Bioconductor / MatrixGenerics

S4 Generic Summary Statistic Functions that Operate on Matrix-Like Objects
https://bioconductor.org/packages/MatrixGenerics
12 stars 1 forks source link

Heads up: New `useNames` argument coming #23

Closed HenrikBengtsson closed 3 years ago

HenrikBengtsson commented 3 years ago

Hi. We're gonna introduce a new argument useNames=NA/FALSE/TRUE in several matrixStats functions. We just added a 100%-backward compatible useNames=NA placeholder and rerun 347 revdep checks.

It turns out MatrixGenerics has package tests (e.g. https://github.com/Bioconductor/MatrixGenerics/blob/9a5b3671e67dc2164666e7266d096004b9d78d1d/tests/testthat/test-api_compatibility.R#L1240-L1242) that trigger errors on this. We get https://github.com/HenrikBengtsson/matrixStats/blob/feature/useNames%3DNA/revdep/problems.md#matrixgenerics, e.g.

 ERROR
Running the tests in ‘tests/testthat.R’ failed.
Last 50 lines of output:
  Length mismatch: comparison on first 6 components
  ── Failure (test-api_compatibility.R:1242:2): rowProds works  ──────────────────
  `matrixStats_formals` not identical to `MatrixGenerics_default_method_formals`.
  Length mismatch: comparison on first 6 components

Not sure how you want to deal with this. I guess you could just wait until matrixStats is updated on CRAN and fix it in Bioc release and devel when it breaks, or update these tests to be agile to the new useNames argument. FWIW, the plan is to roll a version with useNames=NA (100% backward compatible), and then further down the road make the new default useNames=TRUE.

PeteHaitch commented 3 years ago

Thanks for the heads up, Henrik.

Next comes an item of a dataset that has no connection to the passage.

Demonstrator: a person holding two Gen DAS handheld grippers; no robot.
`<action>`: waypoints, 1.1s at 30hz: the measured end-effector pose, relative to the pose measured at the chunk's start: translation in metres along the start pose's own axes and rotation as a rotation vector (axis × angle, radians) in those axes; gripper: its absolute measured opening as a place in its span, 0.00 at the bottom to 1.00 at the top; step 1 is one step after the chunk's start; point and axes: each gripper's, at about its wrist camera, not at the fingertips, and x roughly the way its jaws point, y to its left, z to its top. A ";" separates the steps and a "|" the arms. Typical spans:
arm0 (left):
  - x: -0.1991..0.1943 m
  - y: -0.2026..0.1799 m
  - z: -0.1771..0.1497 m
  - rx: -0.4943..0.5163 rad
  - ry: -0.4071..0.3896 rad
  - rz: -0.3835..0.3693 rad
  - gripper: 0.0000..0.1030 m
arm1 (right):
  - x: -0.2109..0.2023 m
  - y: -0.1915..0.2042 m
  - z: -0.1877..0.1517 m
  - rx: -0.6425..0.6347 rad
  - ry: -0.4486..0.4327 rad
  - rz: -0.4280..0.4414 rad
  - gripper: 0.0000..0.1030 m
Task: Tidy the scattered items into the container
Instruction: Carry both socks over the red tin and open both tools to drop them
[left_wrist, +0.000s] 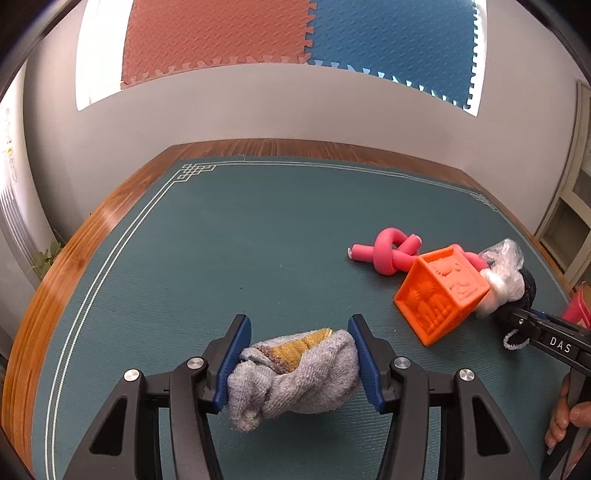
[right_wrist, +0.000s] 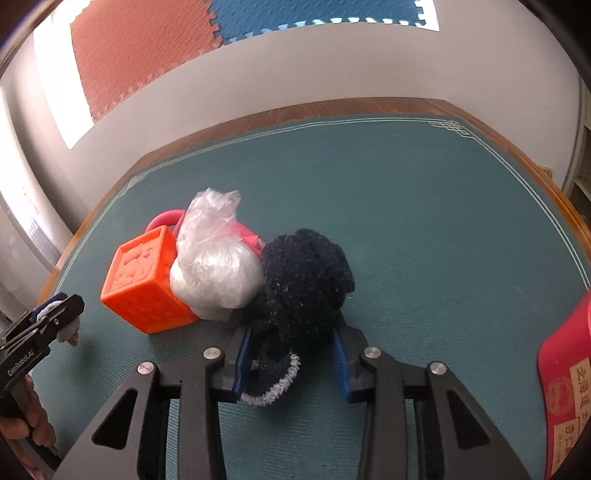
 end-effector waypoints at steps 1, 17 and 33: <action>-0.002 -0.001 0.000 0.001 -0.004 -0.003 0.55 | -0.002 -0.002 0.000 0.008 -0.008 -0.005 0.38; -0.055 -0.073 -0.005 0.101 -0.066 -0.203 0.55 | -0.113 -0.027 -0.018 0.083 -0.264 -0.070 0.38; -0.073 -0.216 0.006 0.209 -0.069 -0.432 0.55 | -0.205 -0.152 -0.040 0.280 -0.406 -0.345 0.38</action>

Later in the week I'll have a think about how to handle the migration in BioC release (BioC devel can either use the same approach or just be broken for a day or 2 around the window matrixStats is updated on CRAN)

HenrikBengtsson commented 3 years ago

UPDATE: matrixStats 0.60.0 is now on CRAN with a new useNames=NA argument for many function.

PeteHaitch commented 3 years ago

Thanks, @HenrikBengtsson. I was on leave last week but I have now addressed this in the devel and release branches by bumping the minimum matrixStats version to v0.60.0 and making the necessary changes to the generics and methods.

Could you please clarify why matrixStats::colQuantiles()/matrixStats::rowQuantiles() have useNames = TRUE while all other functions that had useNames added have useNames = NA?

HenrikBengtsson commented 3 years ago

Could you please clarify why matrixStats::colQuantiles()/matrixStats::rowQuantiles() have useNames = TRUE while all other functions that had useNames added have useNames = NA?

That's a mistake; it was meant to be useNames = NA like everything else. We're working on implementing useNames support in native code - in the current release it was implemented using R. This mistake will be fixed in the next release (https://github.com/HenrikBengtsson/matrixStats/issues/208).

PeteHaitch commented 3 years ago

No worries, thanks for the clarification. I think I'll keep the mistake and change it when the corresponding update is made to matrixStats.

I need to familiarise myself with the work you are doing regarding useNames - are there particular branches I should be following?

const-ae commented 3 years ago

Hi Pete,

was it a deliberate choice to fix useNames = NA when MatrixGenerics passes on the call to matrixStats instead of useNames = useNames?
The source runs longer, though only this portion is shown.